For the less advanced models, double negation and mixed sentiment was sometimes not factored into the predicted label as much as it should have been. Models that accounted for bi-directional representation did the best with this topic. Typically, reviews with these characteristics were given 2, 3, or 4-star ratings, which were shown in this article to be the most difficult to classify (e.g. “product was not awful”, “the product was good but had some problems”, “I did not hate the product, but …”, etc.)

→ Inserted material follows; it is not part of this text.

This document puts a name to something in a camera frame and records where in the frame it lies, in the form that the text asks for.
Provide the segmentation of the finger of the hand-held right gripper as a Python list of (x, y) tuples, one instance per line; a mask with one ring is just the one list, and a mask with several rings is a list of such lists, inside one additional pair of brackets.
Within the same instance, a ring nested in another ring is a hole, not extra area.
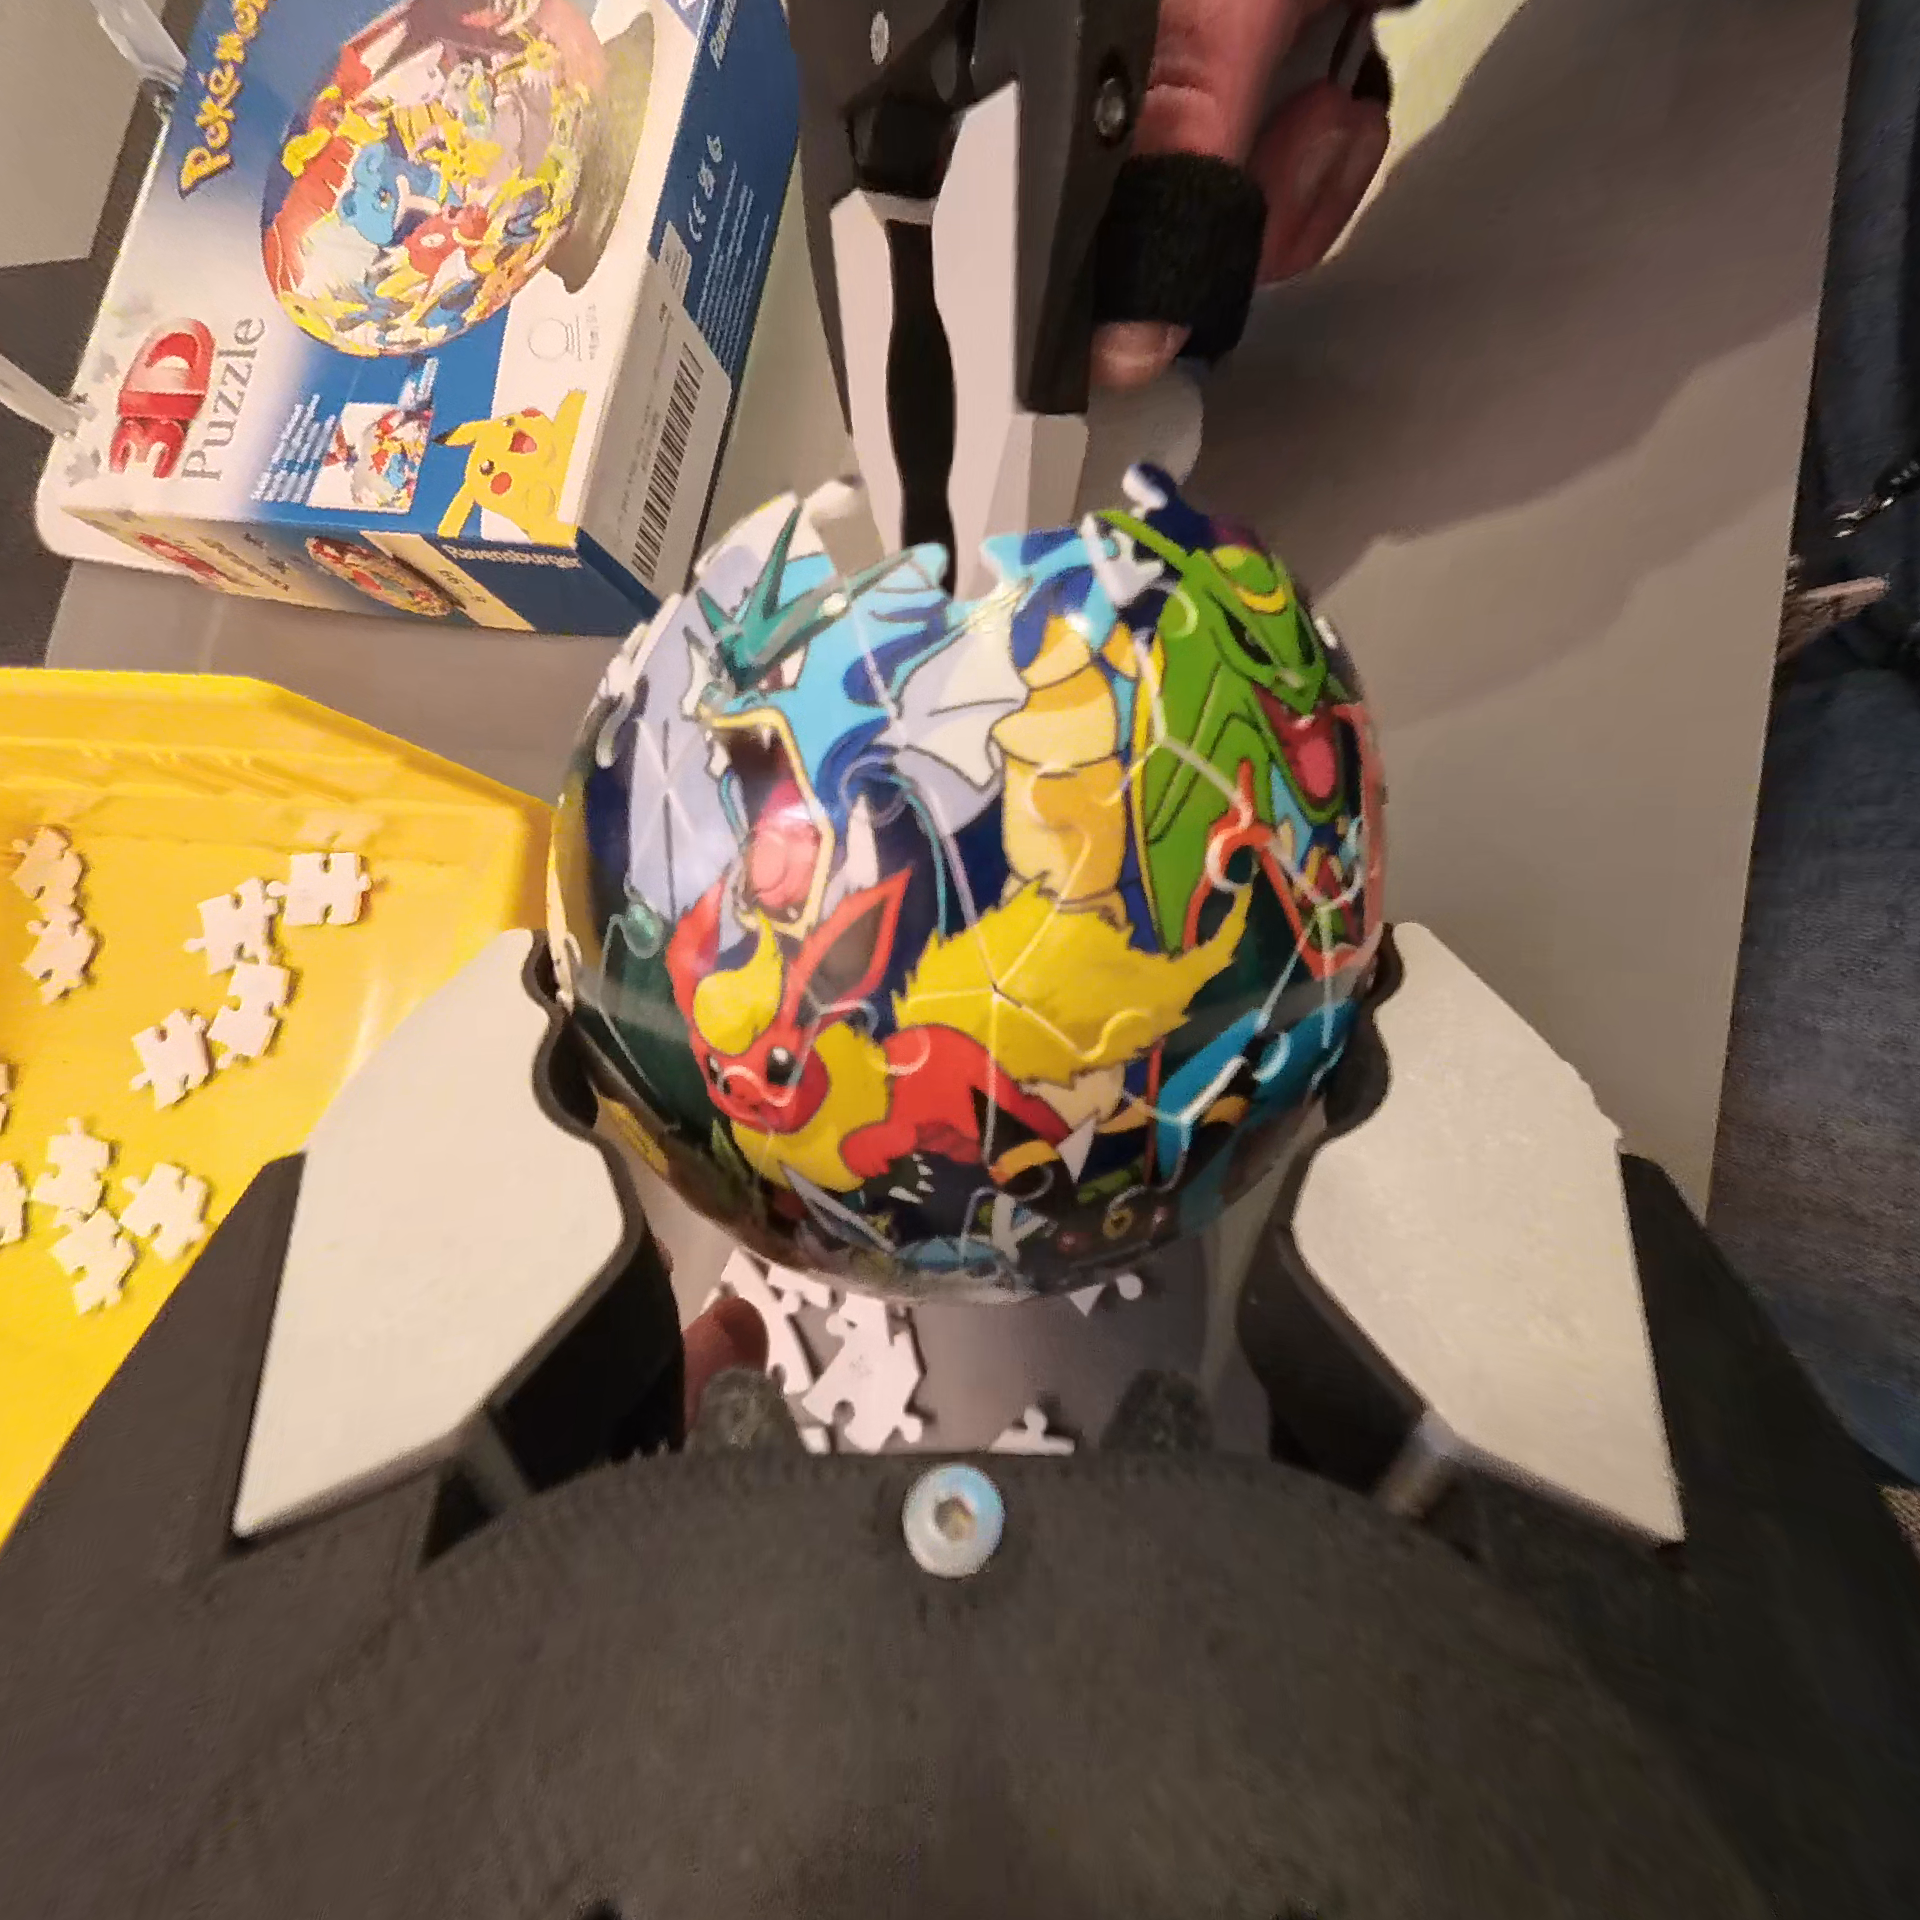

Inconsistent Word Usage/Capitalization

We lowercased every word as part of our pre-processing, because in the vast majority of cases, capitalization does not affect the lexical impact of a word. However, this did not account for instances where the entire word is capitalized to show more intense sentiment. The sentence “I did NOT like the product” should likely be labeled with a lower rating than the sentence “I did not like the product.”

Conclusion

Regression-based sentiment analysis seems to not be documented much on online forums, however, it is easy enough to accomplish with tweaks to more common classification sentiment analysis. With relatively no hyper-parameter tuning, we were able to train models ranging from simple boosting frameworks to the most cutting-edge NLP models with a good level of success, especially as we started utilizing deep learning. Different embedding techniques had varying strengths and weaknesses including processing time, resource utilization, information capture, and versatility. Ultimately, the best performing model was BERT, which achieved an RMSE value of 0.136. Future work could build on these models by increasing the training set, improving pre-processing, and accounting for the shortcomings listed above as best as possible. One could also download a more sizable version of BERT, although computing time would rapidly increase.

The idea of regression-based sentiment analysis can be used for a variety of practical purposes. It could auto-generate rating values to match your review text, detect fraudulent rating values for a text that does not match the rating to a certain degree, or be used for any other case where regression sentiment analysis is useful rather than simple classification (positive or negative).